Regulación de la Producción y la Actividad
La concentración de factor VII en plasma, en comparación con otros factores de coagulación dependientes de la vitamina K, es extremadamente baja (0,5 µg ml-1 o 10 nM). Los niveles limitados de ARNm de FVII en estado estacionario en el hígado son responsables de la baja concentración plasmática media de FVII. Se cree que el hígado es la fuente completa del FVII plasmático, ya que la expresión del ARNm del FVII está restringida al hígado. El FVII se puede sintetizar localmente (extrahepáticamente) en un número limitado de células en circunstancias especiales, como macrófagos alveolares en enfermedades pulmonares intersticiales y células musculares lisas en vasos ateroscleróticos humanos. El gen FVII humano abarca 13 kb y se encuentra en el cromosoma 13, a solo 2,8 kb 5′ del gen del factor X. Al igual que en los promotores de muchos otros genes del factor de coagulación, el promotor FVII carece de una caja TATA, una secuencia presente en aproximadamente el 80% de los promotores eucarióticos de la ARN polimerasa II. Se identifica un sitio de inicio de transcripción importante en -51. Los primeros 185 pb 5′ del sitio de inicio de la transcripción son suficientes para conferir la máxima actividad promotora. Un factor de transcripción enriquecido con hígado, el factor nuclear de hepatocitos-4 (HNF-4), y un factor de transcripción ubicuo, Sp1, que se ha demostrado que se unen dentro de los primeros 108 pb de la región promotora del FVII, desempeñan un papel crítico en la actividad promotora del FVII. ARP1, un receptor de hormona nuclear huérfano, interactúa con dos regiones de la región flanqueante del FVII 5′, la región de unión del HNF-4 (-77 a -47) y la región de respuesta de la hormona nuclear (-237 a -200). La unión a ARP1 reprime la activación transcripcional del gen FVII. La expresión de FVII también puede ser modulada por interacciones que tienen lugar fuera de la región de unión HNF-4 y Sp1 del promotor. Se ha demostrado que un polimorfismo de inserción de decanucleótido en -323 reduce la expresión génica del FVII. El polimorfismo de inserción de decanucleótidos se correlaciona con una actividad menor del antígeno FVII y del coagulante. En contraste con la inserción de decanucleótidos, una sustitución de base a -402 (G→A) se asocia con el aumento de la expresión de FVII.

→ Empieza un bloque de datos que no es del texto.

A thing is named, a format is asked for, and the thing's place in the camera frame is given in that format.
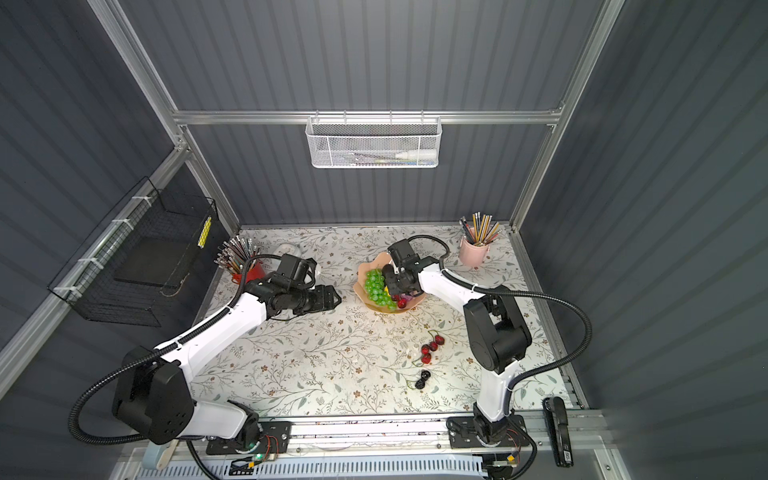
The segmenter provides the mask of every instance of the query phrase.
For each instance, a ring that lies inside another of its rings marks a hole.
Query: bunch of grapes
[[[368,270],[366,279],[366,293],[376,305],[385,306],[394,311],[397,310],[397,303],[384,290],[384,276],[381,269]]]

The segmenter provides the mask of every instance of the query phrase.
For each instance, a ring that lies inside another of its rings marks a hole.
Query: red pencil holder
[[[242,275],[237,275],[235,273],[232,274],[232,283],[236,283],[240,285],[240,281],[242,280]],[[251,280],[255,280],[257,278],[264,278],[264,269],[261,268],[261,262],[257,262],[256,265],[252,266],[250,268],[250,271],[245,276],[245,283],[250,282]]]

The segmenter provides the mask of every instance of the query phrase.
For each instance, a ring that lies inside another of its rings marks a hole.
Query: bundle of pencils
[[[458,221],[458,224],[462,226],[464,230],[464,236],[467,241],[476,247],[483,247],[488,245],[498,237],[499,222],[496,222],[491,227],[491,221],[493,215],[481,215],[480,212],[475,212],[472,215],[472,225],[470,226],[467,221],[467,217],[462,217]]]
[[[246,260],[257,253],[259,249],[253,239],[240,238],[240,235],[237,235],[223,243],[214,262],[219,268],[233,275],[240,275]]]

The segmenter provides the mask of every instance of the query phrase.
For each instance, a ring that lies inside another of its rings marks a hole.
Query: yellow label
[[[208,240],[208,232],[210,232],[210,217],[205,220],[203,225],[203,231],[200,232],[200,238],[197,239],[197,246],[200,248],[205,247],[205,240]]]

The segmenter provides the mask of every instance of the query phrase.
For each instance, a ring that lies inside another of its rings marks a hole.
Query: floral tablecloth
[[[194,379],[194,396],[221,402],[237,400],[263,416],[470,410],[480,389],[481,367],[469,349],[463,315],[434,296],[407,313],[374,313],[352,289],[358,265],[397,240],[417,233],[446,241],[452,250],[446,266],[463,277],[484,285],[503,283],[513,290],[525,289],[505,235],[491,245],[482,266],[470,269],[458,262],[458,227],[244,230],[240,235],[253,238],[263,253],[271,253],[280,243],[298,245],[302,257],[314,258],[321,267],[317,283],[334,285],[343,302],[333,312],[289,322],[267,321],[240,337]],[[442,253],[442,248],[429,240],[417,240],[414,247],[422,256]],[[274,267],[265,265],[266,270]],[[223,275],[209,314],[228,303],[236,288],[230,276]],[[532,369],[552,361],[553,355],[533,302],[516,300],[533,336],[522,365]],[[413,383],[425,368],[419,361],[419,349],[431,340],[429,330],[439,331],[446,343],[432,354],[432,363],[426,367],[432,378],[418,390]],[[540,409],[541,400],[552,395],[571,406],[557,370],[521,382],[515,389],[514,406]]]

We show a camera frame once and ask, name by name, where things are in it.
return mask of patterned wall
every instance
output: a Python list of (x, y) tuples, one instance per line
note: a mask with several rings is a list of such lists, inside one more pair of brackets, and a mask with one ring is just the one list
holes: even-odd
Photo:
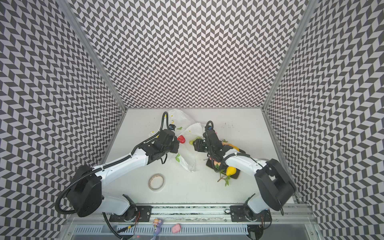
[(384, 239), (383, 8), (320, 0), (268, 108), (327, 239)]
[(131, 108), (262, 106), (308, 0), (69, 0)]
[(54, 238), (56, 195), (101, 159), (122, 111), (53, 0), (0, 12), (0, 238)]

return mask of pink object
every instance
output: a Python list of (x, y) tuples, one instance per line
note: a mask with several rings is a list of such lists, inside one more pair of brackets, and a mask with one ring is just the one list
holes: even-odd
[(178, 233), (181, 230), (180, 224), (176, 224), (172, 227), (172, 233)]

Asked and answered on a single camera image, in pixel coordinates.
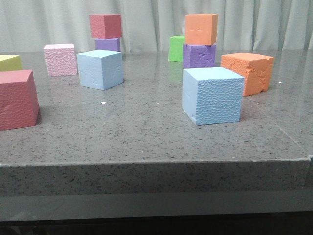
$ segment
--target gray curtain
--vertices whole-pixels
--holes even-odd
[[[167,51],[201,13],[219,15],[218,50],[313,48],[312,0],[0,0],[0,51],[93,50],[90,14],[121,14],[123,51]]]

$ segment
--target textured foam surface
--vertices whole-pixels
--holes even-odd
[[[182,47],[185,36],[173,36],[170,38],[168,60],[182,62]]]
[[[184,69],[182,107],[195,125],[239,121],[244,78],[222,67]]]
[[[80,84],[106,90],[124,81],[122,53],[92,50],[77,54]]]
[[[110,38],[110,39],[96,38],[94,40],[94,44],[95,44],[96,50],[121,51],[119,38]]]
[[[185,44],[210,46],[216,42],[217,14],[185,16]]]
[[[216,46],[189,45],[183,46],[183,67],[188,68],[205,68],[215,66]]]
[[[19,55],[0,55],[0,71],[21,70],[22,62]]]
[[[0,72],[0,130],[36,125],[38,111],[32,70]]]
[[[76,75],[74,44],[51,44],[44,47],[49,77]]]
[[[90,15],[90,29],[93,38],[110,39],[122,37],[121,15]]]
[[[265,92],[269,88],[274,57],[253,53],[222,55],[221,66],[245,77],[243,96]]]

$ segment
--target damaged orange foam block
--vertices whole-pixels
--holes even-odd
[[[268,90],[274,57],[253,53],[222,55],[221,67],[245,77],[243,96]]]
[[[185,16],[185,44],[211,46],[216,42],[217,14]]]
[[[33,71],[1,71],[0,131],[36,125],[38,111]]]

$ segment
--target table surface
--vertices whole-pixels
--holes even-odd
[[[166,52],[124,54],[124,83],[105,91],[48,77],[41,52],[13,53],[34,71],[40,114],[0,131],[0,195],[312,185],[313,51],[254,53],[275,57],[269,90],[243,98],[239,122],[204,126],[184,113],[182,63]]]

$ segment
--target foam block
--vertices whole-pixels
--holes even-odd
[[[89,19],[93,38],[110,39],[122,37],[121,15],[90,15]]]
[[[195,125],[239,121],[244,77],[222,67],[184,69],[182,107]]]
[[[38,111],[32,70],[0,72],[0,130],[36,125]]]
[[[121,51],[121,45],[119,38],[101,39],[96,38],[94,40],[96,50],[112,50]]]
[[[106,90],[124,81],[122,53],[92,50],[77,54],[80,84]]]
[[[21,70],[22,62],[19,55],[0,55],[0,71]]]
[[[76,75],[74,44],[51,44],[44,47],[49,77]]]
[[[183,46],[183,67],[188,68],[204,68],[215,66],[216,46],[190,45]]]
[[[185,44],[207,45],[216,42],[217,14],[185,16]]]
[[[182,62],[182,47],[185,36],[173,36],[170,38],[168,60]]]
[[[243,96],[267,91],[274,57],[253,53],[222,55],[221,66],[245,77]]]

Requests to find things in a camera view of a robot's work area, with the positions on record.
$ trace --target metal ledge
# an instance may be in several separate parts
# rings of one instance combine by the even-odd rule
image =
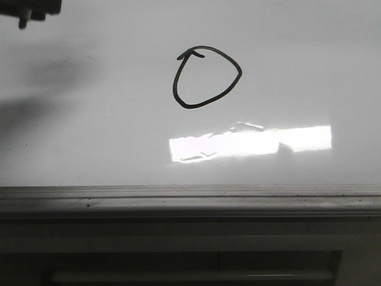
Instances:
[[[56,272],[53,282],[327,281],[331,271]]]
[[[3,219],[381,216],[381,186],[0,188]]]

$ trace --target dark object
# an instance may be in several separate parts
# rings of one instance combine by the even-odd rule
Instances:
[[[227,88],[225,89],[222,93],[216,95],[215,97],[212,97],[208,100],[205,100],[203,102],[200,102],[200,103],[197,103],[197,104],[187,104],[185,103],[179,96],[179,93],[177,91],[177,84],[179,83],[179,79],[180,79],[180,76],[181,76],[181,72],[183,71],[184,69],[184,66],[186,64],[186,62],[188,61],[189,57],[191,55],[195,55],[196,57],[199,57],[199,58],[205,58],[204,55],[201,55],[199,54],[198,52],[196,52],[195,50],[196,49],[208,49],[210,51],[213,51],[213,52],[216,52],[218,53],[219,55],[221,55],[222,57],[224,57],[225,59],[227,59],[228,61],[230,61],[233,66],[235,66],[235,68],[237,69],[238,71],[238,75],[237,77],[235,78],[235,80],[232,82],[232,84]],[[182,53],[178,58],[177,60],[183,60],[183,62],[181,63],[177,73],[176,73],[176,76],[174,78],[174,82],[173,82],[173,95],[174,95],[174,99],[176,99],[176,101],[184,108],[187,108],[187,109],[193,109],[193,108],[199,108],[199,107],[202,107],[202,106],[205,106],[209,103],[212,103],[216,100],[219,100],[220,98],[224,97],[225,95],[227,95],[230,91],[232,91],[232,89],[235,87],[235,85],[238,83],[239,79],[241,78],[242,76],[242,69],[241,67],[239,66],[239,64],[233,60],[232,58],[230,58],[227,54],[221,52],[220,50],[218,49],[215,49],[211,46],[195,46],[193,48],[190,48],[188,49],[187,51],[185,51],[184,53]]]
[[[29,20],[45,21],[46,14],[61,12],[62,0],[0,0],[0,14],[19,18],[18,27],[25,29]]]

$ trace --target white surface
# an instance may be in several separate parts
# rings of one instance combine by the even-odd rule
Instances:
[[[1,186],[381,183],[377,0],[65,0],[0,35]],[[243,76],[185,110],[195,45]],[[204,54],[187,102],[235,77]]]

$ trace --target whiteboard
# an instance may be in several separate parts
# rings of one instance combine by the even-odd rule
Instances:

Una vez que el FVII es secretado desde el hígado a la sangre circulante, su actividad está regulada por una variedad de mecanismos; entre ellos, la activación del FVII por escisión del enlace peptídico entre Arg 152 e Ile 153, y las influencias alostéricas ejercidas por el cofactor TF, los sustratos y los inhibidores juegan papeles predominantes. La activación del zimógeno FVII a la enzima FVIIa depende en gran medida del TF. Tras la activación, la estructura del FVII sufre cambios conformacionales que forman la hendidura de unión al sustrato. Sin embargo, el cambio conformacional en la FVIIa es incompleto hasta que se une al FT. Por lo tanto, la FVIIa sola existe solo en una forma parcialmente activa, y es conducida a la enzima activa bajo la influencia de TF.
Entre los factores de coagulación, el FVII tiene la vida media más corta, aproximadamente 2-3 h.A diferencia de otras proteínas de coagulación activadas, que se eliminan rápidamente de la circulación (en segundos a pocos minutos), el FVIIa exhibe una vida media circulatoria larga (t1/2 = ∼2 h), aproximadamente la misma que el zimógeno. Los estudios farmacocinéticos en ratas sugirieron que el hígado era responsable de una proporción importante del aclaramiento de la FVIIa. En la actualidad, se desconocen los receptores y proteínas responsables de la eliminación de FVII o FVIIa en el hígado.